Патрик попробовал вспомнить первые, самые трудные месяцы.

- Нет. - Честность победила. - Эрика была не такой. Скорее я сам избегал роли председателя. Мне не очень-то хотелось брать всю ответственность на себя. Допустим, Майя капризничала довольно много… я с ней возился, утешал, но прекрасно знал: если что-то не получается, я всегда могу передать ее Эрике и она ее успокоит. И конечно, возможность утром уходить на работу - это большое преимущество. Вечером приходишь и играешь с веселой и забавной малышкой.

- Это потому что ты не отрывался от взрослого, привычного тебе мира, - сказала Карин без улыбки. - А теперь как? Когда ты сам стал председателем? Все идет нормально?

Патрик покачал головой.

- Как тебе сказать… не совсем. Эрика все время работала и работает дома, и она знает, где что лежит. Нужно время, чтобы…

- О, это мне знакомо. Каждый раз, когда появляется Лейф, сразу крик: "Ка-а-рин! Где памперсы? Где бутылочки! Где колготочки?" Иногда меня удивляет, как вы, мужики, справляетесь с работой, если не можете запомнить простейшие вещи? "Где памперсы!" - фыркнула Карин.

- Кончай. - Патрик шутливо ткнул ее локтем в бок. - Не настолько уж мы безнадежны. Будь справедливой - всего-то поколение назад мужики не только не знали, где лежат памперсы, они даже понятия не имели, что это за штука такая и с чем ее едят. Мы-то по сравнению с ними ушли ой как далеко! Но эволюция не происходит по приказу: "С завтрашнего дня всем папам стать мамами, и наоборот". Все постепенно… Для нас отцы служили образцом, но мы все равно многому научились.

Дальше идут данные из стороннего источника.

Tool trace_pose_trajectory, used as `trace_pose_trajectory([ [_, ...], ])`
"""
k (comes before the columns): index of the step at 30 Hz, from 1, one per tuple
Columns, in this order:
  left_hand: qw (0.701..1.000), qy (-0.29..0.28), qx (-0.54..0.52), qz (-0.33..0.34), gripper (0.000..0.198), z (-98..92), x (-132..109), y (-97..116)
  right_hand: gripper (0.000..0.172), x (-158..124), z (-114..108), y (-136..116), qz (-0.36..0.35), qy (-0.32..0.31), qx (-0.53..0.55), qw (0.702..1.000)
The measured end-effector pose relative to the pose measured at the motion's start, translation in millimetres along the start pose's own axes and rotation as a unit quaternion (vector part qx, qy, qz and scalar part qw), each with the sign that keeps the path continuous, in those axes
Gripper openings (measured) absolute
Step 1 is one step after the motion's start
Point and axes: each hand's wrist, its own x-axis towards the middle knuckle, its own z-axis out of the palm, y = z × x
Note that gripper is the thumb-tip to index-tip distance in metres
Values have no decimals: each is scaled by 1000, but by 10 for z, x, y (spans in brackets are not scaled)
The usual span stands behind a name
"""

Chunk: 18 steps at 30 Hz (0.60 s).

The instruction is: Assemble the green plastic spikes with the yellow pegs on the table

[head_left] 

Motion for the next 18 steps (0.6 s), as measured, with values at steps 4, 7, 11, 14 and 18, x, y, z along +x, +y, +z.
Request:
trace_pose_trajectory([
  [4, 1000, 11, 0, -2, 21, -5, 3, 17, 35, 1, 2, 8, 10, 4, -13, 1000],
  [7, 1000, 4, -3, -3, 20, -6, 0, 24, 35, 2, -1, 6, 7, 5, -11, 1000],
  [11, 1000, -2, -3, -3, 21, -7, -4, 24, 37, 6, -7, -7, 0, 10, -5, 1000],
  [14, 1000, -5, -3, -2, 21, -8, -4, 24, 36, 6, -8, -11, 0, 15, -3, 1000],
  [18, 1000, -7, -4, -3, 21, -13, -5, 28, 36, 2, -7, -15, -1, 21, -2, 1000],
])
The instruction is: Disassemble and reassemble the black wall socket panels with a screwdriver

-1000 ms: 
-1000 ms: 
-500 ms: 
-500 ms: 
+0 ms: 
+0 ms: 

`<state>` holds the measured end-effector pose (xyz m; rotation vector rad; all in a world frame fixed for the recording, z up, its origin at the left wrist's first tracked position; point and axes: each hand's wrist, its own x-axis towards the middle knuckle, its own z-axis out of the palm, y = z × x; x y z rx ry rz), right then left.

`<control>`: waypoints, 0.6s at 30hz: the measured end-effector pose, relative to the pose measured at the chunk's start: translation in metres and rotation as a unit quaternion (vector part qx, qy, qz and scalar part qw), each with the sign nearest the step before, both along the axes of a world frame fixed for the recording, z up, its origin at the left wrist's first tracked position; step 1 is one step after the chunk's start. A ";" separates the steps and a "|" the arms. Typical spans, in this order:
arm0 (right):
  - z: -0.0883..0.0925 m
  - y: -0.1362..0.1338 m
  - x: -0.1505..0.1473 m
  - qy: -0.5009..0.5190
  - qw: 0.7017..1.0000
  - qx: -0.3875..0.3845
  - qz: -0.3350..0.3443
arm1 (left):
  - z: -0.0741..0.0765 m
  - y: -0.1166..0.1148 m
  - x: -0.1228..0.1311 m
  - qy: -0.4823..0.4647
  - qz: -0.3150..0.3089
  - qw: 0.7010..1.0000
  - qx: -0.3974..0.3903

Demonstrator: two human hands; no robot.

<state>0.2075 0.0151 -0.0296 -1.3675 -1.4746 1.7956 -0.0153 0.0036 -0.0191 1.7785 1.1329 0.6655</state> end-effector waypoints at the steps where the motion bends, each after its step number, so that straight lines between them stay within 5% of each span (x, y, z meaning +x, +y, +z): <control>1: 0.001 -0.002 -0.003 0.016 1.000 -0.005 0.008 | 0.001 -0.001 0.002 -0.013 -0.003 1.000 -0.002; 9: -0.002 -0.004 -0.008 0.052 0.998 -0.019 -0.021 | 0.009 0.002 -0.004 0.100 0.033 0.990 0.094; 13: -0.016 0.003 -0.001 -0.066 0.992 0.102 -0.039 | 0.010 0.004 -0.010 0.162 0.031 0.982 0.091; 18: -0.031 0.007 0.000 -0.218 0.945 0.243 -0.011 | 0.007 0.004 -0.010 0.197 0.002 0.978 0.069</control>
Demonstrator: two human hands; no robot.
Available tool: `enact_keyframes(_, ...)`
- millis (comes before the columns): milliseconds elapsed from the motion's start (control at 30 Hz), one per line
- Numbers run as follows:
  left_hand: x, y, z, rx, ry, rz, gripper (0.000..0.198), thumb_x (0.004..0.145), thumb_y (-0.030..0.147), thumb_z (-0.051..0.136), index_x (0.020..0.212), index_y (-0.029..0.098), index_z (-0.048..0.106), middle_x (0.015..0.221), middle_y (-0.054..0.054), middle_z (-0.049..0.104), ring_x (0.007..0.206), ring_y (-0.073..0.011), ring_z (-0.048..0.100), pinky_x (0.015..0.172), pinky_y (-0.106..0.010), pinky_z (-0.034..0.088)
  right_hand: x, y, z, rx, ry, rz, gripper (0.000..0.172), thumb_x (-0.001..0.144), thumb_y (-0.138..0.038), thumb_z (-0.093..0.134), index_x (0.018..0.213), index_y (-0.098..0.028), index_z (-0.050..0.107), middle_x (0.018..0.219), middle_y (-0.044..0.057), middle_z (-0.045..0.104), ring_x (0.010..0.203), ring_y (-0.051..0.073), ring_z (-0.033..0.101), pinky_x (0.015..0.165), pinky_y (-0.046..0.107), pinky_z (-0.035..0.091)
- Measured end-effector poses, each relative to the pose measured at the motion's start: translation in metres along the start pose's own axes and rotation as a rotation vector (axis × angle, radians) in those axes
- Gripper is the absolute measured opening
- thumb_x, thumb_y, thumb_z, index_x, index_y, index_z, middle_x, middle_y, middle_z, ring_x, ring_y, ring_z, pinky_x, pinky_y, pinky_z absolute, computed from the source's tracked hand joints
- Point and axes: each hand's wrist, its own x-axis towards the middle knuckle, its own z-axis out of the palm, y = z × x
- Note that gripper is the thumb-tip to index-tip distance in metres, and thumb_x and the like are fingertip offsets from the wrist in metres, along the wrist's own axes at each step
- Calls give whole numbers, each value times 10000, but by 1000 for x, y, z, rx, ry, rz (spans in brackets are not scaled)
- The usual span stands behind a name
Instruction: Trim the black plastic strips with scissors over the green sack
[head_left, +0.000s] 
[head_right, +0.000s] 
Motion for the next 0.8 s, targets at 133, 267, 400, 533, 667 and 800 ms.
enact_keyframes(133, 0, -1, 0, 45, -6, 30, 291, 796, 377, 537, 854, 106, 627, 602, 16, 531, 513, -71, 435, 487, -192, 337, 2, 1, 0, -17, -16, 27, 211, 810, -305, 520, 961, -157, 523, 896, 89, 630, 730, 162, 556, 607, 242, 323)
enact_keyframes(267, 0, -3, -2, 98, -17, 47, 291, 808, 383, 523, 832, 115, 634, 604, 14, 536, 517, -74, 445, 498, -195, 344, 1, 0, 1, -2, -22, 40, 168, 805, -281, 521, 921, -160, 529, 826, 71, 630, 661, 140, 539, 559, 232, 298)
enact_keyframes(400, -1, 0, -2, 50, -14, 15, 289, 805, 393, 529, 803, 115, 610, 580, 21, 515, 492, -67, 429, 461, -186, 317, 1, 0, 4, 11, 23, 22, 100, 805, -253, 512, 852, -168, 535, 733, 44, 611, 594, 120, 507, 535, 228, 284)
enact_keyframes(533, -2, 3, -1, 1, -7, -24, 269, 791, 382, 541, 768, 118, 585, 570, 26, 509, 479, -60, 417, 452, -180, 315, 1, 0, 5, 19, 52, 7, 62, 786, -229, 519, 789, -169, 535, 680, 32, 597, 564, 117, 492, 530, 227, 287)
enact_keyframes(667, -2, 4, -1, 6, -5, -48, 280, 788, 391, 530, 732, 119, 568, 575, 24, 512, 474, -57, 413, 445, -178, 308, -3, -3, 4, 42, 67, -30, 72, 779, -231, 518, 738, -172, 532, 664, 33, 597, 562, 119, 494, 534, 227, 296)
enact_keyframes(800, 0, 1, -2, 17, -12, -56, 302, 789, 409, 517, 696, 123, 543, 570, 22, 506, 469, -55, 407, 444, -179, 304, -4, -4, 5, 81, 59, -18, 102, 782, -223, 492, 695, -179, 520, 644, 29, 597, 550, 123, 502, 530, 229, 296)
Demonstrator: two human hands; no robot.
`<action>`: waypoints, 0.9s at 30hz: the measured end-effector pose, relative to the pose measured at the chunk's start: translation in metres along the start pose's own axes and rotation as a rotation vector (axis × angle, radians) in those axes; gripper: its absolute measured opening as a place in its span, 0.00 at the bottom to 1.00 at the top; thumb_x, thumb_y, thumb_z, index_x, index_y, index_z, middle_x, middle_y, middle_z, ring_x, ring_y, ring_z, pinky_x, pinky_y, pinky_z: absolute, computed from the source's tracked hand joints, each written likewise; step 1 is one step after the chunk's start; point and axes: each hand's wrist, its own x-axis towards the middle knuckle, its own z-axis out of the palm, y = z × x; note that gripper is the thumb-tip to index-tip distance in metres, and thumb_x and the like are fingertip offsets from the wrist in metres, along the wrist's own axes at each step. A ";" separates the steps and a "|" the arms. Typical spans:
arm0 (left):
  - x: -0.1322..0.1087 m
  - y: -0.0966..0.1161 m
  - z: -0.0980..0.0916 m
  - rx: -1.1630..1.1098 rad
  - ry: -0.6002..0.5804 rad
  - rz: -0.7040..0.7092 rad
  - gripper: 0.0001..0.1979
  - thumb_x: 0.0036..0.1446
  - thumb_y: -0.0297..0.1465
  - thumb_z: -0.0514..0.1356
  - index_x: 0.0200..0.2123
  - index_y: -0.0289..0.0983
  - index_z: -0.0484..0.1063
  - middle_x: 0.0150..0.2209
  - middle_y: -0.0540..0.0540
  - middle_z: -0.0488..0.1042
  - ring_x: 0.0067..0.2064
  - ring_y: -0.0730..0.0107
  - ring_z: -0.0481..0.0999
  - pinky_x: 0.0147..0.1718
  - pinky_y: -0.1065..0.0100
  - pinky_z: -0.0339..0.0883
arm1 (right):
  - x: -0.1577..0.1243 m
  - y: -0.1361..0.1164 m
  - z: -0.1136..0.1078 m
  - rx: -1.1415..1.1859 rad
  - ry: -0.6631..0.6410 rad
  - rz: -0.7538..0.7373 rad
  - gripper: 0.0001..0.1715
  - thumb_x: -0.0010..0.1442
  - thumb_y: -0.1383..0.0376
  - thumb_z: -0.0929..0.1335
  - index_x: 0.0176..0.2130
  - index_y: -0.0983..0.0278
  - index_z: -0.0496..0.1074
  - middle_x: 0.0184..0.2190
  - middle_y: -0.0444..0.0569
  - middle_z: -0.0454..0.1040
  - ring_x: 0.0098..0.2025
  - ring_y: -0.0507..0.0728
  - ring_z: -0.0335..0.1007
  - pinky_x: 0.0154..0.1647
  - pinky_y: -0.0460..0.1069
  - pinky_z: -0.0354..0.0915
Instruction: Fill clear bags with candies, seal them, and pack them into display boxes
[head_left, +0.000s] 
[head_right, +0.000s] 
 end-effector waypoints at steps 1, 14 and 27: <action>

- Ты, может, и научился, - с промелькнувшей в голосе горечью сказала Карин. - А Лейф - нет. Не научился. Ничему не научился.

Патрик промолчал - что он мог на это сказать?

Когда они расстались, ему стало грустно. Он долго мечтал отомстить Карин за измену, а сейчас ему было ее очень жаль.

Телефонный звонок был такого рода, что они подхватились и помчались к машине. Мельберг, как всегда, придумал какой-то повод и отправился в свой кабинет, а Мартин, Паула и Йоста поехали на место происшествия, в школу в Танумсхеде, и сразу прошли в кабинет директора.

- Что случилось? - Мартин огляделся.

На стуле сидел угрюмый подросток в окружении двоих учителей-мужчин, не считая директора.

- Пер Рингхольм избил ученика, - замогильным голосом сказал директор. - Хорошо, что вы так быстро приехали.

- И как он? - спросила Паула.

- Боюсь, что плохо. Сейчас с ним школьная медсестра, мы вызвали "скорую помощь". Я позвонил матери Пера, она сейчас приедет. - Ректор свирепо посмотрел на подростка.

Тот в ответ равнодушно зевнул.

- Поедешь с нами в отдел, - сказал Мартин и знаком велел провинившемуся: поднимайся, - потом повернулся к директору. - Попробуйте дозвониться матери, пусть она едет прямо в полицию. Наша сотрудница, Паула Моралес, останется здесь и опросит свидетелей.

Паула кивнула директору: вот она, Паула Моралес, это я.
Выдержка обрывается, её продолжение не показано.